The last two jump stories are rhyming poems, the first of which (“A Man Who Lived in Leeds”) uses a series of dreamlike similes to lull the listener: “And when the snow began to melt, / It was like a ship without a belt. / And when the ship began to sail, / It was like a bird without a tail” (17). These lines echo the rhythmic, repetitious phrases of the earlier jump stories, but now as verses of an actual poem. Again, the rhythm is broken by sudden violence, a jump, and a scream: “I was dead, dead, dead indeed! / (Jump at your friends, and scream:) / ‘AAAAAAAAAAAH!’” (17). “Old Woman All Skin and Bone,” a song complete with musical notation, uses its rhythms and cooing refrain (“O-o o-o o-o!”) in the same way, setting up the listener for the “jump.” As in “What Do You Come For?,” the gruesome imagery escalates throughout the poem (“The worms crawled out, and the worms crawled in” [18]) so that the reader’s scream, when it comes, both shocks the listener and gives voice to their own mounting disgust. As such, the stories’ “jumps” serve as a cathartic release for the listener after the ever-growing tension and morbidity of the build-up.

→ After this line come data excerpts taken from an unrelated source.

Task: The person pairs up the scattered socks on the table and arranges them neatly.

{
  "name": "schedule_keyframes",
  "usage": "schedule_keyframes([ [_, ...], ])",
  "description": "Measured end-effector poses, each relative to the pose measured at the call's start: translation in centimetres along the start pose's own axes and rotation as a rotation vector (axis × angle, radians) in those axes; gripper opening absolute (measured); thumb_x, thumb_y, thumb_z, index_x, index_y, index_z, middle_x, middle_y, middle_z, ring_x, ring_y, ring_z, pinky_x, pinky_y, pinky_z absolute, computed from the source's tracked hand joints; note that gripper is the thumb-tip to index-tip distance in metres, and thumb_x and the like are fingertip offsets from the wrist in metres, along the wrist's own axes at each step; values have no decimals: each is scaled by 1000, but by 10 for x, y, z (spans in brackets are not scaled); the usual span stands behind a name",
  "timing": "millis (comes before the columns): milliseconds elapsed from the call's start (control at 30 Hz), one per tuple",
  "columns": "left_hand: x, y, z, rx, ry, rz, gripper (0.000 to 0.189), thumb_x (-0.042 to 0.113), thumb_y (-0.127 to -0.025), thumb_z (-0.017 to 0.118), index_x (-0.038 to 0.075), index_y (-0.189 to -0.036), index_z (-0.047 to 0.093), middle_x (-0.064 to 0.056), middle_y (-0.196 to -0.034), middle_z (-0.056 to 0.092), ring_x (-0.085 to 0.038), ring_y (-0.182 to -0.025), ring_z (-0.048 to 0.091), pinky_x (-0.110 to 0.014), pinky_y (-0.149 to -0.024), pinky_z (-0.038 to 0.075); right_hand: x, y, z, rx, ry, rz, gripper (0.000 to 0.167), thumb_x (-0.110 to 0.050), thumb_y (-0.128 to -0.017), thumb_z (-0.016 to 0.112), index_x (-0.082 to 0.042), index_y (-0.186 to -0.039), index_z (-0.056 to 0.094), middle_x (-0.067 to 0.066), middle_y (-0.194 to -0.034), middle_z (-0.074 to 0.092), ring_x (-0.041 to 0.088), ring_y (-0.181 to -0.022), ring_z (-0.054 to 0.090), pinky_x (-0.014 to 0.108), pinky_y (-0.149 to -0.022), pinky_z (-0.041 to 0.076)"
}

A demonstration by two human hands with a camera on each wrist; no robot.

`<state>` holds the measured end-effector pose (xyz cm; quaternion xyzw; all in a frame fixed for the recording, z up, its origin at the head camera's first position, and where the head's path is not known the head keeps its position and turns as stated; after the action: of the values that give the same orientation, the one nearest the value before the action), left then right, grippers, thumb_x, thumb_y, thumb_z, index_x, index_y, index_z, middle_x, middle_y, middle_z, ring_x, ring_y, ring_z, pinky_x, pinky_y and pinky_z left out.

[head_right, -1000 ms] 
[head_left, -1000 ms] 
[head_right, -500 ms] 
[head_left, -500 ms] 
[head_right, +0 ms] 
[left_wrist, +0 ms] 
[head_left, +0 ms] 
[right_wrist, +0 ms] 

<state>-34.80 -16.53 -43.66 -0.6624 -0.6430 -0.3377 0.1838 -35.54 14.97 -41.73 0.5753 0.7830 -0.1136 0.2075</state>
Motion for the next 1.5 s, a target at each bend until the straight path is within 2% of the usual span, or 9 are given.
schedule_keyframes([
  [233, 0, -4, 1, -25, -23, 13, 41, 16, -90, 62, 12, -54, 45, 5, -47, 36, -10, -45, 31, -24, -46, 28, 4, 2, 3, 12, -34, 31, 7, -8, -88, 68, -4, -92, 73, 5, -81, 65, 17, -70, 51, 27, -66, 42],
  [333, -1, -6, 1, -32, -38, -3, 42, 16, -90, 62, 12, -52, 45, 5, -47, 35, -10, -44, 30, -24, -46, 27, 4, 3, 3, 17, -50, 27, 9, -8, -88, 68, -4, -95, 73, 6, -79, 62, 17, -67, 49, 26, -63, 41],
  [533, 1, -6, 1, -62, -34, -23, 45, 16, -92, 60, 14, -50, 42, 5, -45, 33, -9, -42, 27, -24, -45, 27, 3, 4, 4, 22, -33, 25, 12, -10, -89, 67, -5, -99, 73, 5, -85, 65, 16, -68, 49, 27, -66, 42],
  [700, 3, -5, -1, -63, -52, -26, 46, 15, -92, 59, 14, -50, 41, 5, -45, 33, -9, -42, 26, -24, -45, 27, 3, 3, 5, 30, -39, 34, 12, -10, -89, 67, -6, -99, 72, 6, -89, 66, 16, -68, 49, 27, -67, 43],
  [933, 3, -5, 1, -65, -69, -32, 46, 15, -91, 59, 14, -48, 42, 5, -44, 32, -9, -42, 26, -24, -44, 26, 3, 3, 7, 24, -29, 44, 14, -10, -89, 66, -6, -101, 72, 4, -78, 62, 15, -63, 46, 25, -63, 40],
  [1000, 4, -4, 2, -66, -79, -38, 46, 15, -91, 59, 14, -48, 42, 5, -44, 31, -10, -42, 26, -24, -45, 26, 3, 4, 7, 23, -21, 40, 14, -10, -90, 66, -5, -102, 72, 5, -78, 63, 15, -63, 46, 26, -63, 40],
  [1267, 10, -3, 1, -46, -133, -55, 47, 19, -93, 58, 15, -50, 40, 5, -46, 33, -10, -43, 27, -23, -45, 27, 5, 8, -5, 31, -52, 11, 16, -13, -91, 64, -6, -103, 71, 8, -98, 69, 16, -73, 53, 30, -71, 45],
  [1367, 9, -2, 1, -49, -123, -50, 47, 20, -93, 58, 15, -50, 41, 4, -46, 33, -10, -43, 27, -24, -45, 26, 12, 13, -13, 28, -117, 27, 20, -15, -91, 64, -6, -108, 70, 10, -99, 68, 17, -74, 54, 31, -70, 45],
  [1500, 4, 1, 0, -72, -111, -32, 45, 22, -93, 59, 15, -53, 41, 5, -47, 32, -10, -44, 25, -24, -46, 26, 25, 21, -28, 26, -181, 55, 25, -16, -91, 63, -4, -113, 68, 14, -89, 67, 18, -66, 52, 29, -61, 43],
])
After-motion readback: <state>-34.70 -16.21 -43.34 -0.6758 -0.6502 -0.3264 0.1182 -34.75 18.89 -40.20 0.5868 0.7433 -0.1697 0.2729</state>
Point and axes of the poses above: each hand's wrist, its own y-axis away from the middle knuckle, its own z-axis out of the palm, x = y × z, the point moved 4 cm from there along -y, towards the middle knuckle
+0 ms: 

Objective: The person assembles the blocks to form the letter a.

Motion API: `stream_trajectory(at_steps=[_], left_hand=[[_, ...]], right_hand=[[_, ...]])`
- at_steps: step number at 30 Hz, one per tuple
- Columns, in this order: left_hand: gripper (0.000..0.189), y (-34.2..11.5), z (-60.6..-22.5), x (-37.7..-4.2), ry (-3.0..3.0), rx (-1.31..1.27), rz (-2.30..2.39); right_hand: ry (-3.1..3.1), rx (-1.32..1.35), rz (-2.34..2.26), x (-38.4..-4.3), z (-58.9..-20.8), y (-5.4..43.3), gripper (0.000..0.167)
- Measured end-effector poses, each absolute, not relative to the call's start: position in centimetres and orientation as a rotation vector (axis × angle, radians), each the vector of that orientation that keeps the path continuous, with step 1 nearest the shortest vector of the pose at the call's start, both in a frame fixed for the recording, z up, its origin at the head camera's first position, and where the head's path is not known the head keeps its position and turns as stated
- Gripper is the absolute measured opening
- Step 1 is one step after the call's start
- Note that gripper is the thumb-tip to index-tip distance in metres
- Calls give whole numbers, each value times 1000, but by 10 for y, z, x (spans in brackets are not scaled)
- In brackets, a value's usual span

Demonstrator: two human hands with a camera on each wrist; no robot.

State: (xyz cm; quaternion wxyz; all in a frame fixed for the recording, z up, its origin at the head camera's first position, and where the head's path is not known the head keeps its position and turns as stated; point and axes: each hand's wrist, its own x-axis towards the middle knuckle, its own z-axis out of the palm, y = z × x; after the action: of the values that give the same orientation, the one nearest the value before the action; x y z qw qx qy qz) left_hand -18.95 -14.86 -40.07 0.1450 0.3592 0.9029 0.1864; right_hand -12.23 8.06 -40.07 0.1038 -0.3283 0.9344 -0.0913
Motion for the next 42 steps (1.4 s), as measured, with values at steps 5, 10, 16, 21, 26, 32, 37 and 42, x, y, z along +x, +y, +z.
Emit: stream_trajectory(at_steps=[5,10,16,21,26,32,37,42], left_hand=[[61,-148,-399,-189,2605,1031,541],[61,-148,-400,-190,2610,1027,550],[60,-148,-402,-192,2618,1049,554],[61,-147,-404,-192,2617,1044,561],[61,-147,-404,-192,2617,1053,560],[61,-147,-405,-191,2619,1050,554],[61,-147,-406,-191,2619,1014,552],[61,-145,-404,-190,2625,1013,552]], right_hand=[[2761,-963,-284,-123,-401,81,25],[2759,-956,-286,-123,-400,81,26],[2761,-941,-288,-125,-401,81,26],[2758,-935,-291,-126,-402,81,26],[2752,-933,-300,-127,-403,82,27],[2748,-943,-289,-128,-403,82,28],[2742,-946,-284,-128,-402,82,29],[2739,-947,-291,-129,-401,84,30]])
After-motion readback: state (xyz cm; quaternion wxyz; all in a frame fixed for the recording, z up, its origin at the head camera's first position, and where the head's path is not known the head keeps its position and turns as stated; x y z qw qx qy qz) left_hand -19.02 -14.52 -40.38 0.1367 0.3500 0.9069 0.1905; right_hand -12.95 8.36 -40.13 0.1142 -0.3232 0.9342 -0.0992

Notably, five of the six stories in Part 1 feature mutilation and body horror, an overarching theme of Scary Stories to Tell in the Dark. Illustrator Stephen Gammell more than echoes this gruesome refrain in his lurid black-and-white drawings, almost every one of which dwells on some aspect of goriness or body horror. His illustration for “Old Woman All Skin and Bone,” for instance, pictures even the town preacher as a cadaverous ghoul who, like the titular old woman, appears to be oozing blood. Though Schwartz says that his stories, particularly those in Part 1, are best read aloud, Gammell’s unique drawings certainly add their own dimension of horror, exemplifying The Macabre Marriage of Illustration and Text.